WHAT THE EXERCISE ASKS — Read the entries below and pull out each line with the string "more".

THE RECORDS —
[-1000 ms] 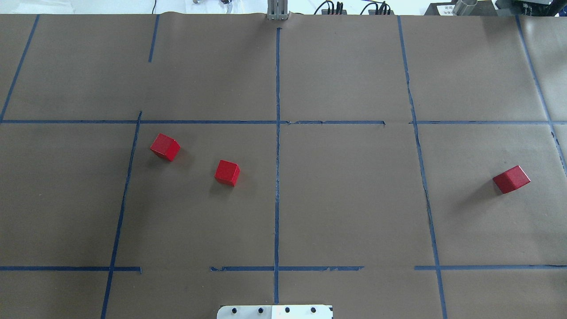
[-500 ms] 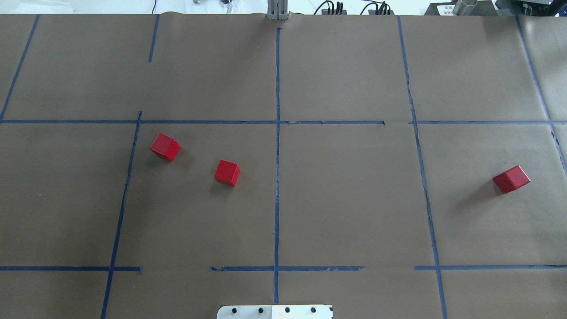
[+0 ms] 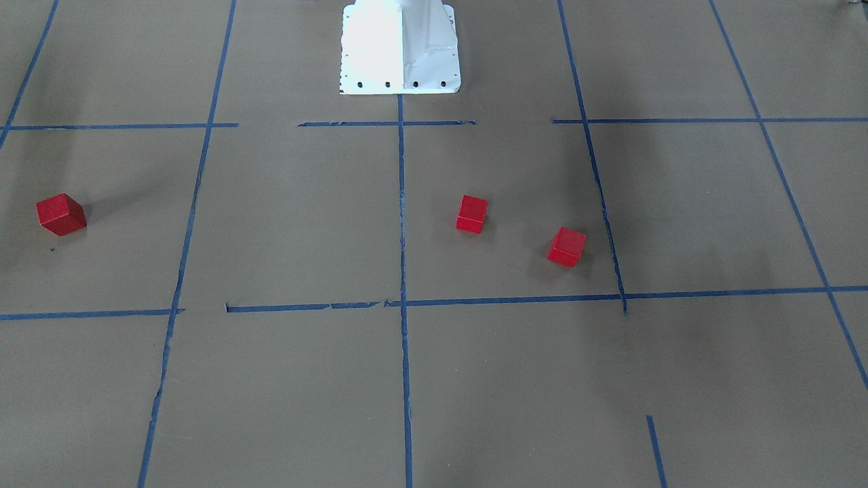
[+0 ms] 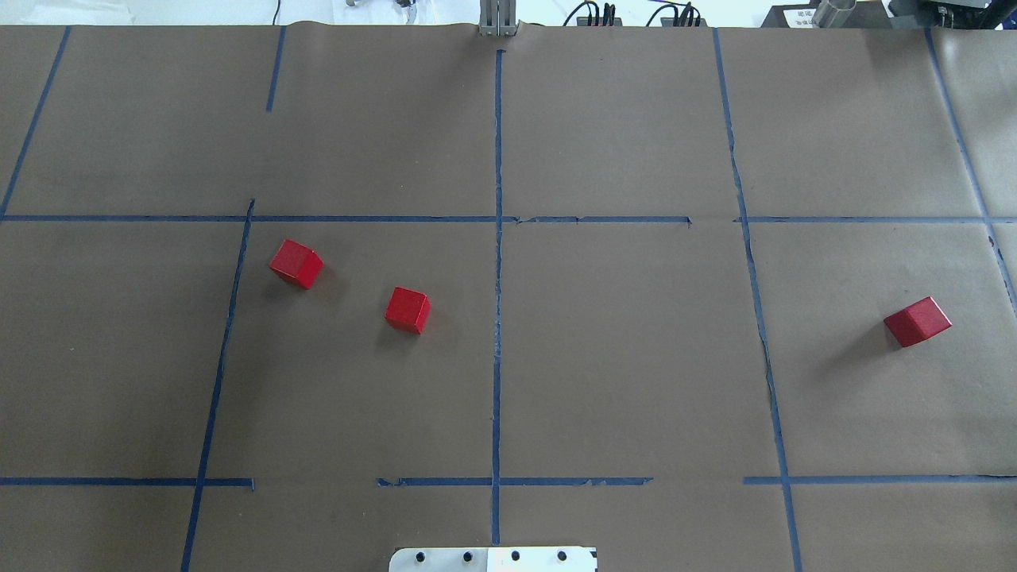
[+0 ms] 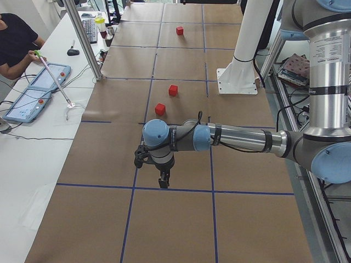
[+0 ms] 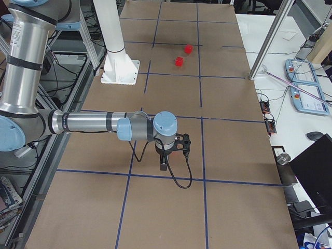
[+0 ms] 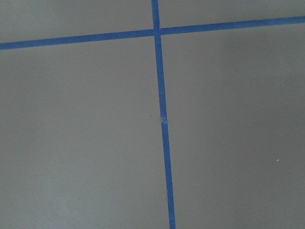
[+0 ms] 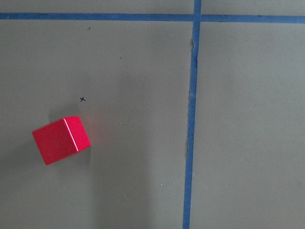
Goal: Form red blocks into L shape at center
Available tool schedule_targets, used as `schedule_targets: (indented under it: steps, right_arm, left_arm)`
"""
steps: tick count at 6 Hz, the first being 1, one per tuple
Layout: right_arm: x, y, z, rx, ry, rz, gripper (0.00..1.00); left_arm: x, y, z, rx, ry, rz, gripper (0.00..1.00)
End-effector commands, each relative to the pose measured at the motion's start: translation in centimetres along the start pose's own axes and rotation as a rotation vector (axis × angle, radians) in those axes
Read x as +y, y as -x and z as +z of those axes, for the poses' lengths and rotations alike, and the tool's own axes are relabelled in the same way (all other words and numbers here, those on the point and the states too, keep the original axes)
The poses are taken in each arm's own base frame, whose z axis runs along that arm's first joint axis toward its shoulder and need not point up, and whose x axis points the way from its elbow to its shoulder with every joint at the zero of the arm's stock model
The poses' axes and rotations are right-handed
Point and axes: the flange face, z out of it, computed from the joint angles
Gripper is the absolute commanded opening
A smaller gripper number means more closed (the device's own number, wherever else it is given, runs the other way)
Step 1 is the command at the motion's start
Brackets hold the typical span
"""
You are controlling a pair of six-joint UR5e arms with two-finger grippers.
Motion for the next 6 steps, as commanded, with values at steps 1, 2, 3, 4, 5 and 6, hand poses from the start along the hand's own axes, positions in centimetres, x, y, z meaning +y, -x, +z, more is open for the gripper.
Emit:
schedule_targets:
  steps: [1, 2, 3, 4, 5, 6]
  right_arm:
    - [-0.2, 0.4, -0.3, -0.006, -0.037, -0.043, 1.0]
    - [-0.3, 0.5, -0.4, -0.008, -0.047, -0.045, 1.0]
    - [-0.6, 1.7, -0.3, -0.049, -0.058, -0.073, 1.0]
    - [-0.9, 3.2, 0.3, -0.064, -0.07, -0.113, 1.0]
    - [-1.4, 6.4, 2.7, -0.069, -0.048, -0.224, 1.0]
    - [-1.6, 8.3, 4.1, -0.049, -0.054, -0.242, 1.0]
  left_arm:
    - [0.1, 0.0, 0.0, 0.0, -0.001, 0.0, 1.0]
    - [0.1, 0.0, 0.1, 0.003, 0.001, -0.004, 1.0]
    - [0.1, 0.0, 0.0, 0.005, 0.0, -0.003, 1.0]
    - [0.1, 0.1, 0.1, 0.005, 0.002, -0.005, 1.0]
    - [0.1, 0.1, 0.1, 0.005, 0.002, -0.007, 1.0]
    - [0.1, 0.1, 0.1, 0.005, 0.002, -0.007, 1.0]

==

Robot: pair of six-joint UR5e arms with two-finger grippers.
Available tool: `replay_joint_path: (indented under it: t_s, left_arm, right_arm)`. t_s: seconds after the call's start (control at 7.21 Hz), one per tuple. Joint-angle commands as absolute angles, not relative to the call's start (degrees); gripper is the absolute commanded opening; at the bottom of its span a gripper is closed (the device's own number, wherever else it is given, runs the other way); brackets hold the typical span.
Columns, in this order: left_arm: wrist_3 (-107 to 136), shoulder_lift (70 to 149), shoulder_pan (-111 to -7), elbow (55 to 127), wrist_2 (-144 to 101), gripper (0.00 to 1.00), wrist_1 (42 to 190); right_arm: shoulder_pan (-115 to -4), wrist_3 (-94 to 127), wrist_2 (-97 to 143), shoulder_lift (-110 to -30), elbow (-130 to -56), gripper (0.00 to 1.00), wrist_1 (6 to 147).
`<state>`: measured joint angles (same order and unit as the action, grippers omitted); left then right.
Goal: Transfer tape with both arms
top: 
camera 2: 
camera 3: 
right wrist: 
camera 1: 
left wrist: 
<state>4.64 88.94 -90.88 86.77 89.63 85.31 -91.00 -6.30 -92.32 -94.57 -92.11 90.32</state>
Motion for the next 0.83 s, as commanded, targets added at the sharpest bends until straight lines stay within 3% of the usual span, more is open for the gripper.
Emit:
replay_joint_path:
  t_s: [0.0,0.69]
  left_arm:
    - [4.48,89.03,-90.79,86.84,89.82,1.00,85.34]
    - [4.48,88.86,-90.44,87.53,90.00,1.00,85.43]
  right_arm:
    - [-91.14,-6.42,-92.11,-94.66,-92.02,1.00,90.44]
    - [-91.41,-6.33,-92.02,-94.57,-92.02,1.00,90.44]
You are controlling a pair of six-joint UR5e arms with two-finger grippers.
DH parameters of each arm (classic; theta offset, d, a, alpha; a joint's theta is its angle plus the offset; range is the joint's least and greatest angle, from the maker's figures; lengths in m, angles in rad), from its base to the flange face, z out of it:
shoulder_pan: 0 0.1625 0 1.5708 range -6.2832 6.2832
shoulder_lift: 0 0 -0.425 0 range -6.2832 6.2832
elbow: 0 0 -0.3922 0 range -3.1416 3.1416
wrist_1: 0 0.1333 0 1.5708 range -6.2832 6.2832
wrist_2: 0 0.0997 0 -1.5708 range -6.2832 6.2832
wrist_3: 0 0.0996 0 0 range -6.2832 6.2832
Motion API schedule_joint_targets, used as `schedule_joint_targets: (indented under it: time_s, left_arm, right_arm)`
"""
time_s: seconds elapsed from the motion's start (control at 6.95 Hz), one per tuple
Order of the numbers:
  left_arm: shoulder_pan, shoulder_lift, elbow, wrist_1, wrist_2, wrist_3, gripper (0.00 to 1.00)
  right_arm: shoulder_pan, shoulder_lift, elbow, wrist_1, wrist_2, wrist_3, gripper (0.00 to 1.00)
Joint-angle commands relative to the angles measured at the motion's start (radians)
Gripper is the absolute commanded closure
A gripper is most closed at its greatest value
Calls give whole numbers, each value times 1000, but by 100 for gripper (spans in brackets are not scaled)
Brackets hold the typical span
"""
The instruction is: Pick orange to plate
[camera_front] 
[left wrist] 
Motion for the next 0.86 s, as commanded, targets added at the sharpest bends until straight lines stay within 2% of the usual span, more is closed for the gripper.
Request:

EXERCISE OUTPUT —
A smaller gripper number means more closed (the device's own number, wherever else it is given, runs the other way)
Motion for the next 6 steps, as commanded, with values at steps 1, 2, 3, 4, 5 and 6, hand poses from the start along the hand's own axes, positions in centimetres, x, y, z meaning +y, -x, +z, more is open for the gripper.
Motion for the next 0.83 s, as commanded, targets added at the sharpest bends until straight lines stay within 3% of the usual span, more is open for the gripper.
Motion for the next 0.86 s, as commanded, targets added at the sharpest bends until straight lines stay within 2% of the usual span, more is closed for the gripper.

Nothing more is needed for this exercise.